◆ **What is needed**:
Repeat every line of the listing below exactly, minus the pictures.

---------- Data provided ----------

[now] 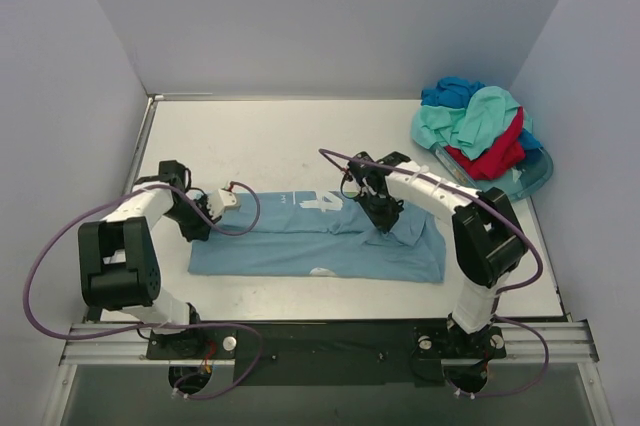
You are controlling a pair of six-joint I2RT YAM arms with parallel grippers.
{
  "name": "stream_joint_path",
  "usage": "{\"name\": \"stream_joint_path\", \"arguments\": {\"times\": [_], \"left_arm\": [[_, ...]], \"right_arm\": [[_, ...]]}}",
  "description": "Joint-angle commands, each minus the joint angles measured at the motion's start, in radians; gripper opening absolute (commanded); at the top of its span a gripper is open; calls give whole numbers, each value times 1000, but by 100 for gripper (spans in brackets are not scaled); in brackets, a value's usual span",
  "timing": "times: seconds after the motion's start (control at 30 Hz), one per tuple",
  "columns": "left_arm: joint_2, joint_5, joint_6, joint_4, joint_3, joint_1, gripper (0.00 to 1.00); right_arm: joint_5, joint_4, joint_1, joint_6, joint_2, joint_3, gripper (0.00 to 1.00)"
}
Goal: Fold and stack the t-shirts
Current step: Fold the other side of the tshirt into a rectangle
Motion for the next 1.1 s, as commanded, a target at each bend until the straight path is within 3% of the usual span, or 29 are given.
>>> {"name": "stream_joint_path", "arguments": {"times": [0.0, 0.3, 0.47, 0.57, 0.63, 0.8, 0.93, 1.07], "left_arm": [[-50, -26, -73, 26, 37, 19, 0], [-50, -95, -153, 135, -6, 28, 0], [-37, -54, -121, 111, -19, 7, 0], [-48, -64, -153, 137, -24, -10, 20], [-45, -79, -176, 146, -12, -7, 26], [-45, -96, -175, 151, 14, -7, 31], [-36, -104, -179, 161, 36, -8, 33], [-18, -109, -175, 157, 54, -8, 37]], "right_arm": [[-28, -14, -25, -19, -2, 61, 0], [-53, 23, -33, -16, 61, 43, 0], [-53, 31, -33, -2, 47, 40, 20], [-113, 29, -33, 7, 19, 43, 28], [-200, 32, -28, -12, -16, 37, 28], [-438, 11, 29, -80, -88, -43, 20], [-519, -14, 44, -69, -71, -101, 18], [-523, -14, 55, -56, -74, -108, 29]]}}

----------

◆ **Problem solution**:
[now] 
You are controlling a pair of six-joint I2RT YAM arms with parallel grippers.
{
  "name": "stream_joint_path",
  "usage": "{\"name\": \"stream_joint_path\", \"arguments\": {\"times\": [_], \"left_arm\": [[_, ...]], \"right_arm\": [[_, ...]]}}",
  "description": "Joint-angle commands, each minus the joint angles measured at the motion's start, in radians; gripper opening absolute (commanded); at the top of its span a gripper is open; calls give whole numbers, each value times 1000, but by 100 for gripper (spans in brackets are not scaled); in brackets, a value's usual span",
  "timing": "times: seconds after the motion's start (control at 30 Hz), one per tuple",
  "columns": "left_arm: joint_2, joint_5, joint_6, joint_4, joint_3, joint_1, gripper (0.00 to 1.00); right_arm: joint_5, joint_4, joint_1, joint_6, joint_2, joint_3, gripper (0.00 to 1.00)"
}
Goal: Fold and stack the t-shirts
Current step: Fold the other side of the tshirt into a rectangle
Motion for the next 1.1 s, as commanded, a target at each bend until the straight path is within 3% of the usual span, or 29 are given.
>>> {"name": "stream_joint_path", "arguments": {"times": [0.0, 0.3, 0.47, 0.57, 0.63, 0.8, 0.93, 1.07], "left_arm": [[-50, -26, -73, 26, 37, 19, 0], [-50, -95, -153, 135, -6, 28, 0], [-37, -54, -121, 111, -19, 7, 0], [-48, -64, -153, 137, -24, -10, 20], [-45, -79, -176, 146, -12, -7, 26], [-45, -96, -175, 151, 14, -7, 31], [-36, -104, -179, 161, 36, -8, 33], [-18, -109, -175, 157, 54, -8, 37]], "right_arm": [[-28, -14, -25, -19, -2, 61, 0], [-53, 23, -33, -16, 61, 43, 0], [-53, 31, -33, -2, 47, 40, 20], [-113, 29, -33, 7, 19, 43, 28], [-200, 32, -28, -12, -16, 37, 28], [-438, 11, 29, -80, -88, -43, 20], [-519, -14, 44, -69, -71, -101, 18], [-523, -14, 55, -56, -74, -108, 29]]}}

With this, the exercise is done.